Copy out every line of the material below, character for character, apart from the pictures.

● ● ●

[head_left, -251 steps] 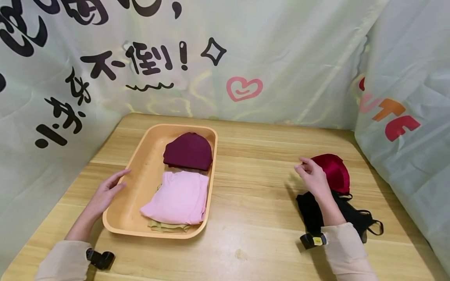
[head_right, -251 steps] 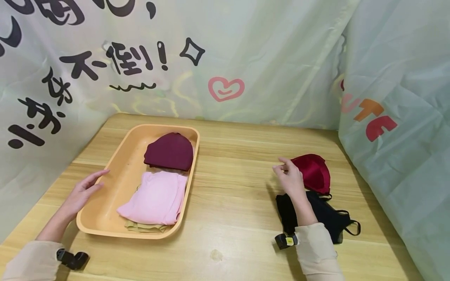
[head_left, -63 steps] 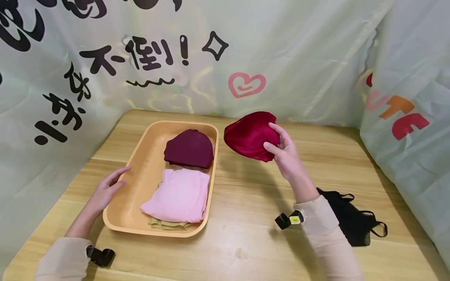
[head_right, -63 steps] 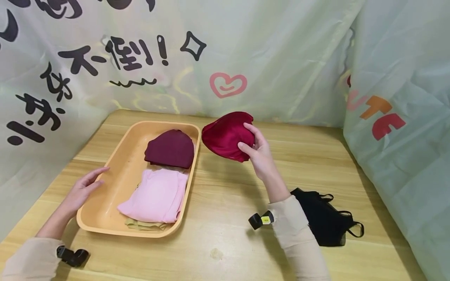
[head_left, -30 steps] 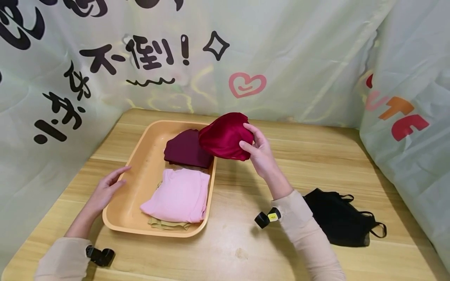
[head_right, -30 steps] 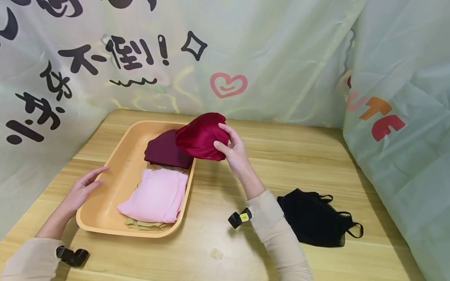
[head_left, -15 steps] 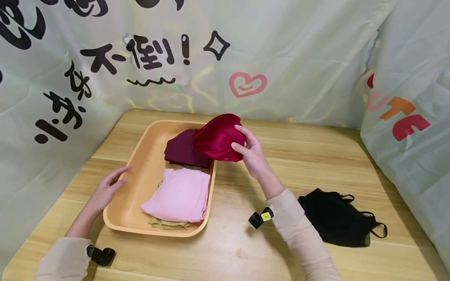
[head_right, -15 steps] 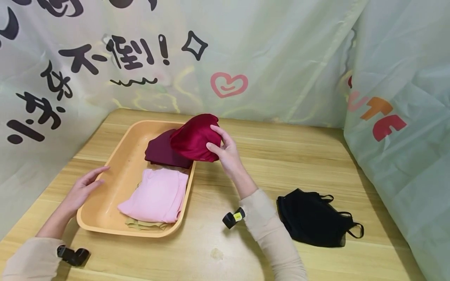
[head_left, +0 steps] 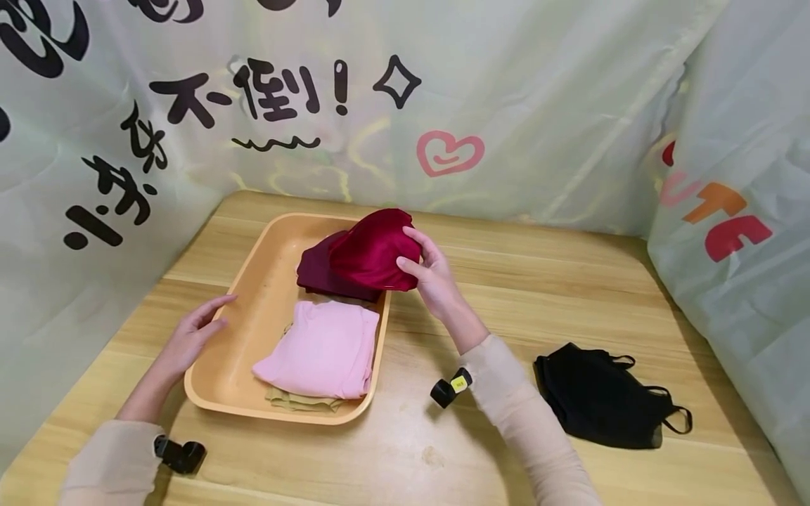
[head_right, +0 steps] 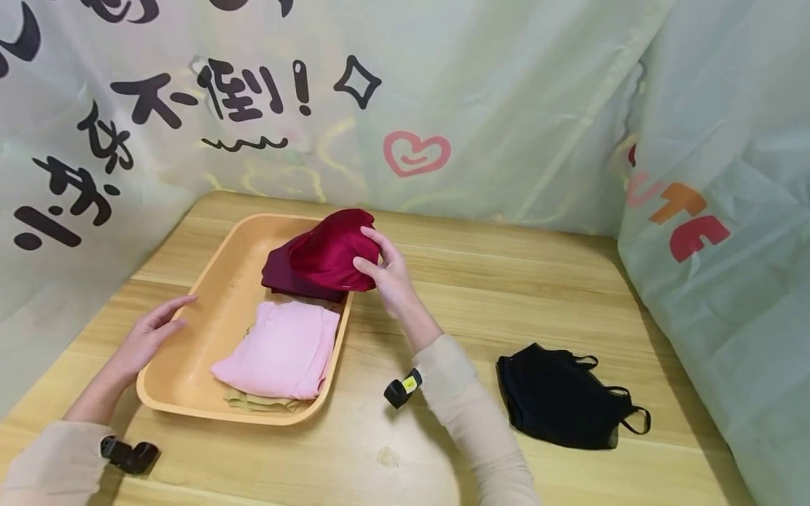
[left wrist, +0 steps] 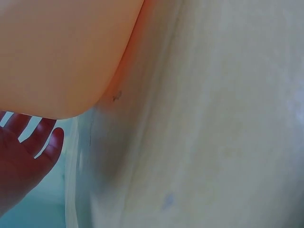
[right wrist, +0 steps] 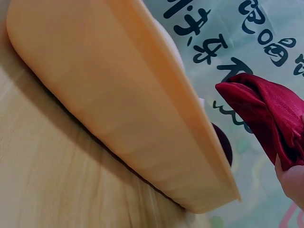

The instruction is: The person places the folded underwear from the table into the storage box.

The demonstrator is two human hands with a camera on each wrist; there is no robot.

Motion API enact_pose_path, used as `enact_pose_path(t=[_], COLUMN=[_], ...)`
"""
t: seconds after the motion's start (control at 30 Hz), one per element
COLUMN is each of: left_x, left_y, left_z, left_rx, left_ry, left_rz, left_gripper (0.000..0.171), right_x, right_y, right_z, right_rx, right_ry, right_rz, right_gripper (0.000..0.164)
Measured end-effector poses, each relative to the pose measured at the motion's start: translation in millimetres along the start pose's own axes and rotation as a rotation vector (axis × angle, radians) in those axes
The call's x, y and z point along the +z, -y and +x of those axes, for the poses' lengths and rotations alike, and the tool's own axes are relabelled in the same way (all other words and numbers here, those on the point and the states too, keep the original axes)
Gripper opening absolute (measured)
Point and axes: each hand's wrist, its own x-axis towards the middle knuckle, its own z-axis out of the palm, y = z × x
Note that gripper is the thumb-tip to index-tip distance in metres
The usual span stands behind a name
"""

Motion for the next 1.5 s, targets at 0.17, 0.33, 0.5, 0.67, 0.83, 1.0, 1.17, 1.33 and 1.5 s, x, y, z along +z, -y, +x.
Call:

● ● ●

• **FINISHED TASK**
[head_left, -251 steps] 
[head_right, -251 steps] 
[head_left, -63 steps] 
[head_right, -63 steps] 
[head_left, -30 steps] 
[head_right, -30 steps] 
[head_left, -15 steps] 
[head_right, -15 steps] 
[head_left, +0 steps] 
[head_right, +0 steps] 
[left wrist, +0 steps] 
[right wrist, +0 steps] 

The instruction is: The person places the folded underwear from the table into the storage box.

The demonstrator is two human hands with a camera on each wrist; there is no robot.

Motion API enact_pose_path, used as `enact_pose_path(t=[_], COLUMN=[_], ...)`
"""
t: seconds after the motion's start (control at 30 Hz), one per element
COLUMN is each of: left_x, left_y, left_z, left_rx, left_ry, left_rz, left_gripper (0.000..0.171), right_x, right_y, right_z, right_rx, right_ry, right_rz, right_gripper (0.000..0.164)
Measured end-effector poses, each relative to the pose measured at the motion's start: translation in millimetres along the start pose's own axes and rotation as a rotation vector (axis × angle, radians) in those axes
The call's x, y and z point along the +z, -y and +x of those axes, for the poses' lengths and rotations alike, and the tool's own axes are relabelled in the same way (all other words and numbers here, those on the point and the states too, keep the original axes)
Gripper opening absolute (measured)
Point and axes: each hand's wrist, its own x-axis towards the middle knuckle, its own z-axis out of the palm, y = z × x
Note that gripper is the thumb-tip to index-tip distance in metres
The usual span stands behind a name
"""

Motion for the next 1.5 s, targets at 0.17, 0.33, 0.5, 0.67, 0.83, 1.0, 1.17, 1.33 and 1.5 s, x, y, z along +z, -y, +x.
Call:

The exercise is done, and nothing more is needed.